Like a Dream
I had possibly the WORST experience of my life on Monday and Tuesday. Two of the longest days, most exhausting in every way. I might share all the details some other time. But we made it home at last after close to thirty hours spent just trying to reach our final destination.
Because of this, as I was reading our chapter for family scripture study on Tuesday night, I couldn't help but feel a closeness and an even deeper gratitude and love for my Savior, Jesus Christ. I want to share the verses that touched my heart with anyone who would like to read.
"Let nothing be done through strife or vainglory; but in lowliness of mind let each esteem other better than themselves.
Look not every man on his own things, but every man also on the things of others.
Let this mind be in you, which was also in Christ Jesus:
Who, being in the form of God, thought it not robbery to be equal with God:
But made himself of no reputation, and took upon him the form of a servant, and was made in the likeness of men:
And being found in fashion as a man, he humbled himself, and became obedient unto death, even the death of the cross.
Wherefore God also hath highly exalted him, and given him a name which is above every name:
That at the name of Jesus every knee should bow, of things in heaven, and things in earth, and things under the earth;
And that every tongue should confess that Jesus Christ is Lord, to the glory of God the Father.
Wherefore, my beloved, as ye have always obeyed, not as in my presence only, but now much more in my absence, work out your own salvation with fear and trembling.
For it is God which worketh in you both to will and to do of his good pleasure.
Do all things without murmurings and disputings:
That ye may be blameless and harmless, the sons of God, without rebuke, in the midst of a crooked and perverse nation, among whom ye shine as lights in the world;
Holding forth the word of life; that I may rejoice in the day of Christ, that I have not run in vain, neither laboured in vain."
After nearly having a nervous breakdown in the airport, through my sobs of desperation and exhaustion, I sensed an underlying purpose - a sure steadiness that this was truly a small thing, and it would soon be over.
Through every disappointment in life, even the small ones which leave me a little empty and sad after I've given my all, I know that it will not be in vain.

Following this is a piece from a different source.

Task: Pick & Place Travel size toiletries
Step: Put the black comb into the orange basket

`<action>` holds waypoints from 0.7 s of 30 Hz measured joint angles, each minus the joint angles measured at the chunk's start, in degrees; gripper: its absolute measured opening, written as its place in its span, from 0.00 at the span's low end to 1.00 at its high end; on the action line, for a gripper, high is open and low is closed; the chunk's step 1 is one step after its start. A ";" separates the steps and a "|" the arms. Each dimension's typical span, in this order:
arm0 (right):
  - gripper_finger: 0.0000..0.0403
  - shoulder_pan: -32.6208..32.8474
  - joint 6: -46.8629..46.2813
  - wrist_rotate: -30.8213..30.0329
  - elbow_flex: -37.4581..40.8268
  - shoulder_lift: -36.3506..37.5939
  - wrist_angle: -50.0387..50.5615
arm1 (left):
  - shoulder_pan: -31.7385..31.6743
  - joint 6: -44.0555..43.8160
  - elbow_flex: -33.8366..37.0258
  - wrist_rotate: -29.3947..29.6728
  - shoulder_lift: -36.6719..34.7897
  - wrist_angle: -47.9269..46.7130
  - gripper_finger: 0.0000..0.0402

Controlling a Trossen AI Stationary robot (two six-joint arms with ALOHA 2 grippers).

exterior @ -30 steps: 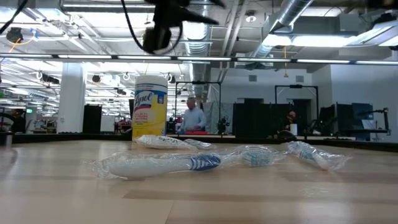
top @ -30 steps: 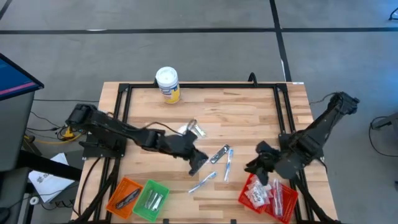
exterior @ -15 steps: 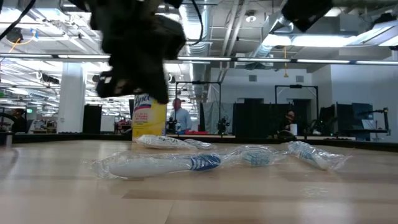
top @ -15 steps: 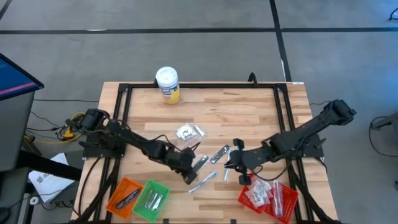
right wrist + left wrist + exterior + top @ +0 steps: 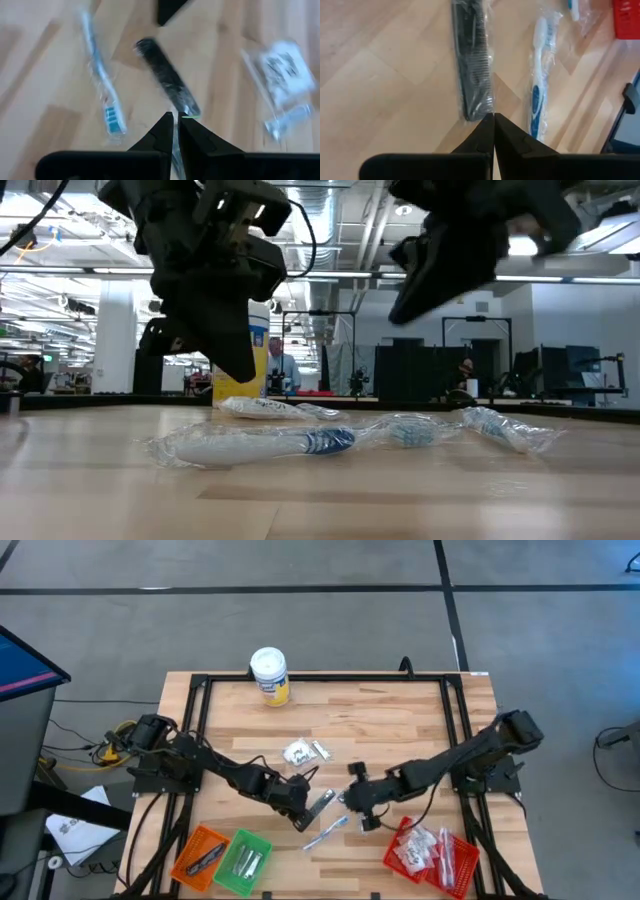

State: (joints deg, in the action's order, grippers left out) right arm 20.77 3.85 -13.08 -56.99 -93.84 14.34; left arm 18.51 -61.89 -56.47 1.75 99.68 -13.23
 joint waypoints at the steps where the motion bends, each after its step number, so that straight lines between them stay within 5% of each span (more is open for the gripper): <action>1: 0.05 0.45 3.28 -0.10 -0.51 -1.21 0.04 | -0.11 0.02 0.00 0.32 0.00 -0.12 0.00; 10: 0.02 1.10 12.75 -2.70 -4.78 -4.94 -0.37 | -0.05 0.05 0.02 2.31 1.44 1.10 0.00; 21: 0.05 -0.61 12.18 -0.86 -4.72 -4.99 -2.83 | -0.05 -0.70 0.00 1.19 5.38 2.74 0.00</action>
State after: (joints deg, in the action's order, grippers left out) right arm 20.16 16.02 -13.94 -61.70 -98.83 11.52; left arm 18.46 -62.59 -56.47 2.94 105.06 -10.49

I see many around me giving up. "What's the use if I don't believe it?"
Because of Jesus Christ's atonement - I know with a surety that nothing will go unrewarded. A perfect balance of justice and mercy according to our Judge, Him who has walked with us all, and understands with the greatest of empathy our daily struggles and joys. We will all confess at that day that Jesus is the Christ, and that His ways are just. I hope those within the sound of my voice will remember somehow, even if they've buried such feelings, remember who they are. Whatever master you serve will have greatest power over you, to your happiness or to your destruction.
I know Jesus Christ lives. He is our rock, our source of truth and stability...our way back home. If we are willing to give up our own selfish interests, we will be heirs to His Kingdom and all that He has. Seems a little unfair knowing all we fall short of each day. But He has met the demands of justice in our behalf. He loves us that much.
Now I don't know about you all. But I am reverenced at the mere thought that He loves me that much. What have I done to deserve His love -- not nearly enough. I don't have to earn it, and yet, I want so badly to live worthily of it, in some effort to at least show how much I care that He gave His life for us all. In an effort to show my GRATITUDE for HIS love and daily mercies which I recognize only in partiality.
What may have felt like a never-ending nightmare, soon turned into a feeling of reverence for my creator, who made it possible for me to go through such things, in order that I might gain the knowledge and traits necessary to be a recipient of all that He has in store for me. Denying myself of worldly gratification, trusting that I as God's child, am capable of being taught directly from Him - creates pure gratitude, as well as a sure hope that all will be well.